EXERCISE BRIEF: The reply should hold every line of the data below, unchanged, and none of the pictures.

SUPPLIED MATERIAL:
---*---
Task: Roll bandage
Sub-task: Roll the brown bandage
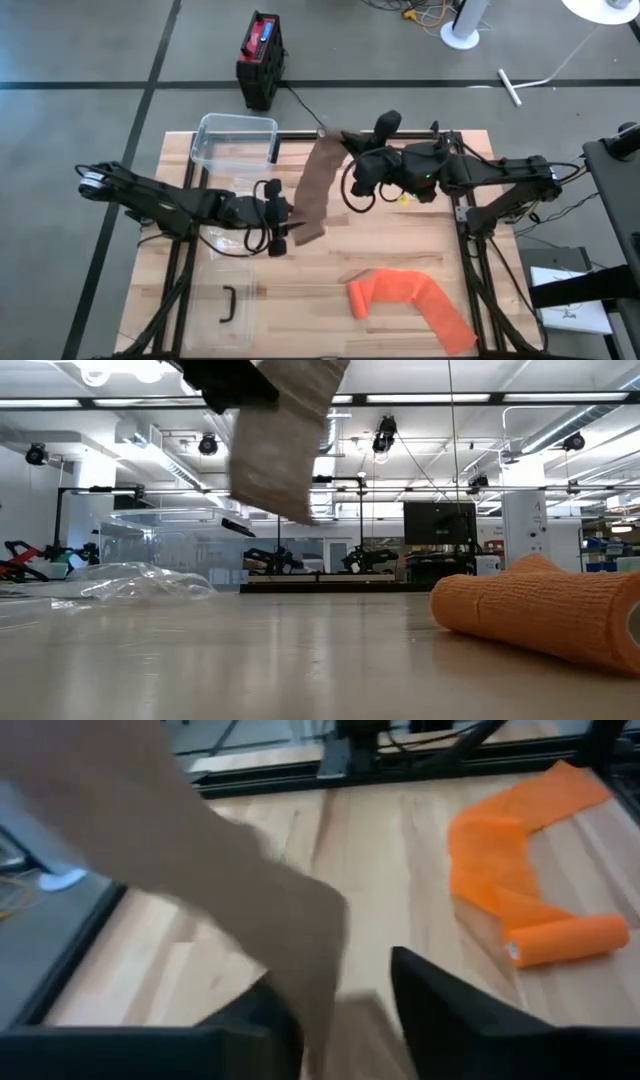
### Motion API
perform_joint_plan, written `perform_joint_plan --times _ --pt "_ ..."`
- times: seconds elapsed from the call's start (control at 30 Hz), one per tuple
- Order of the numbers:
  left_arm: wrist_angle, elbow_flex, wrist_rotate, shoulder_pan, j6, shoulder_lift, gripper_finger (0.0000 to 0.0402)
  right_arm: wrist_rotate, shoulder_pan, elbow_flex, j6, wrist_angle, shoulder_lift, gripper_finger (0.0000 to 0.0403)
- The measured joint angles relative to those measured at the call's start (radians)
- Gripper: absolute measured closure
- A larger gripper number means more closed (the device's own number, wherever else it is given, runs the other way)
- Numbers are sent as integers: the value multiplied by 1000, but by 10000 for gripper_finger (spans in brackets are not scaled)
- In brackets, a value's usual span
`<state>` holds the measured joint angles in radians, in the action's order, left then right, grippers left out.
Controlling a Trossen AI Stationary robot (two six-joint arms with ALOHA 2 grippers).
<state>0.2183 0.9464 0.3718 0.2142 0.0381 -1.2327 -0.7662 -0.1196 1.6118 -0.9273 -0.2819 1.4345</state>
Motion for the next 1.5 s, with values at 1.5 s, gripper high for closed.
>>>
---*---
FINISHED EXERCISE:
Task: Roll bandage
Sub-task: Roll the brown bandage
### Motion API
perform_joint_plan, written `perform_joint_plan --times _ --pt "_ ..."`
- times: seconds elapsed from the call's start (control at 30 Hz), one per tuple
- Order of the numbers:
  left_arm: wrist_angle, elbow_flex, wrist_rotate, shoulder_pan, j6, shoulder_lift, gripper_finger (0.0000 to 0.0402)
  right_arm: wrist_rotate, shoulder_pan, elbow_flex, j6, wrist_angle, shoulder_lift, gripper_finger (0.0000 to 0.0403)
- The measured joint angles relative to those measured at the call's start (radians)
- Gripper: absolute measured closure
- A larger gripper number means more closed (the device's own number, wherever else it is given, runs the other way)
- Numbers are sent as integers: the value multiplied by 1000, but by 10000 for gripper_finger (spans in brackets are not scaled)
- In brackets, a value's usual span
`<state>` holds the measured joint angles in radians, in the action's order, left then right, grippers left out.
Controlling a Trossen AI Stationary robot (two six-joint arms with ALOHA 2 grippers).
<state>0.2183 0.9464 0.3718 0.2142 0.0381 -1.2327 -0.7662 -0.1196 1.6118 -0.9273 -0.2819 1.4345</state>
Motion for the next 1.5 s, with values at 1.5 s, gripper high for closed.
>>>

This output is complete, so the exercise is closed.